BatchEventProcessor can try to deque event with negative timeout.
jkolenofferup opened this issue · 6 comments
The following code may ask for an item from the event_queue with a negative timeout interval.
class BatchEventProcessor(BaseEventProcessor):
def _run(self):
try:
while True:
if self._get_time() >= self.flushing_interval_deadline:
self._flush_batch()
self.flushing_interval_deadline = self._get_time() + \
self._get_time(self.flush_interval.total_seconds())
self.logger.debug('Flush interval deadline. Flushed batch.')
try:
interval = self.flushing_interval_deadline - self._get_time()
item = self.event_queue.get(True, interval) ## interval can be negative
If the flushing_interval_deadline is between the first call of _get_time() and the second call of _get_time() then interval will be negative.
Proposed fix:
class BatchEventProcessor(BaseEventProcessor):
def _run(self):
try:
while True:
loop_time = self._get_time() ## only call get_time once per loop iteration
if loop_time >= self.flushing_interval_deadline:
self._flush_batch()
self.flushing_interval_deadline = self._get_time() + \
self._get_time(self.flush_interval.total_seconds())

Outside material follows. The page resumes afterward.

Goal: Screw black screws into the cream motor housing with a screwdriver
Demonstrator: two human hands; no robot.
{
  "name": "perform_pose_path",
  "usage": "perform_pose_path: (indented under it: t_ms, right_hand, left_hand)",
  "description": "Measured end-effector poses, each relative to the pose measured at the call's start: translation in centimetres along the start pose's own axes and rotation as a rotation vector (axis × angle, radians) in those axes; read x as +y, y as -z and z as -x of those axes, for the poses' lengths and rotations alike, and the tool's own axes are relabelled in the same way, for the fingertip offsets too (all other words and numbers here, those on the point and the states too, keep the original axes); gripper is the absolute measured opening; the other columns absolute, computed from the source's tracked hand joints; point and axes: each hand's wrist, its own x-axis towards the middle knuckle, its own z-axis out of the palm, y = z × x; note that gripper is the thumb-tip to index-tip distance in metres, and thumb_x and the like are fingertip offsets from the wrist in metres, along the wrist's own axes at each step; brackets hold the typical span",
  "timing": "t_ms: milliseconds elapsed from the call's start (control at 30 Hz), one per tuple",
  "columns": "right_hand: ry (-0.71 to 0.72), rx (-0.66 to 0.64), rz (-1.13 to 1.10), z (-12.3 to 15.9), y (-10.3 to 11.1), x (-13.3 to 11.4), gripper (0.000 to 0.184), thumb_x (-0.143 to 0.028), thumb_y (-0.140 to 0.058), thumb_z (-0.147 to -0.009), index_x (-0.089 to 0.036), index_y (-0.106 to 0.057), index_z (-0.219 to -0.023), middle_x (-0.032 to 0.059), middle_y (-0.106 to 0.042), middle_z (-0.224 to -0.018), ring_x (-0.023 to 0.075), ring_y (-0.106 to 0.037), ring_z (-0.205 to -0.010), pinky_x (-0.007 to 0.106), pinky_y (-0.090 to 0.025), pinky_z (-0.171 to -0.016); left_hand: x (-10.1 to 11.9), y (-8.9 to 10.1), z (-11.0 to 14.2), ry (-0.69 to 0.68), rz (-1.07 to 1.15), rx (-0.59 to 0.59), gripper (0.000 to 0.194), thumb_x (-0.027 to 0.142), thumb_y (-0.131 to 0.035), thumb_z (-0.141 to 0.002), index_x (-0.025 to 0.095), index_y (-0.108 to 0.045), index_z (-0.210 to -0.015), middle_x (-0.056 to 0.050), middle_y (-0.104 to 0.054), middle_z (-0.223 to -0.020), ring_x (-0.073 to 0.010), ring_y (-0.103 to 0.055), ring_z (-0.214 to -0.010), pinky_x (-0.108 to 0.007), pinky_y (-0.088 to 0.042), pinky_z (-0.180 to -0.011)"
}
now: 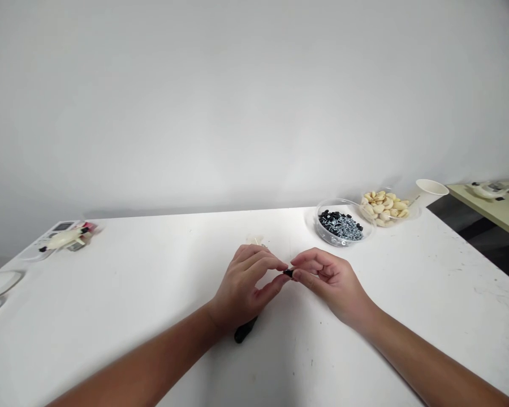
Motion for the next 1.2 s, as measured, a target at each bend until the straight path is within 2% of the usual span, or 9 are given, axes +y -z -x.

self.logger.debug('Flush interval deadline. Flushed batch.')
try:
interval = self.flushing_interval_deadline - loop_time
item = self.event_queue.get(True, interval)
Thx @jkolenofferup . Can you provide a case where you were able to produce negative interval?
It's sporadic. We have four jobs that each send about 500k events in a batch setting (batch size 100, flush time 10s). Once we dealt with the event_queue dropping problem, we get about 30 to 40 error messages of the form "{event_processor.py:212} ERROR - Uncaught exception processing buffer. Error: 'timeout' must be a non-negative number@-@".
If you are trying to replicate in a unit test.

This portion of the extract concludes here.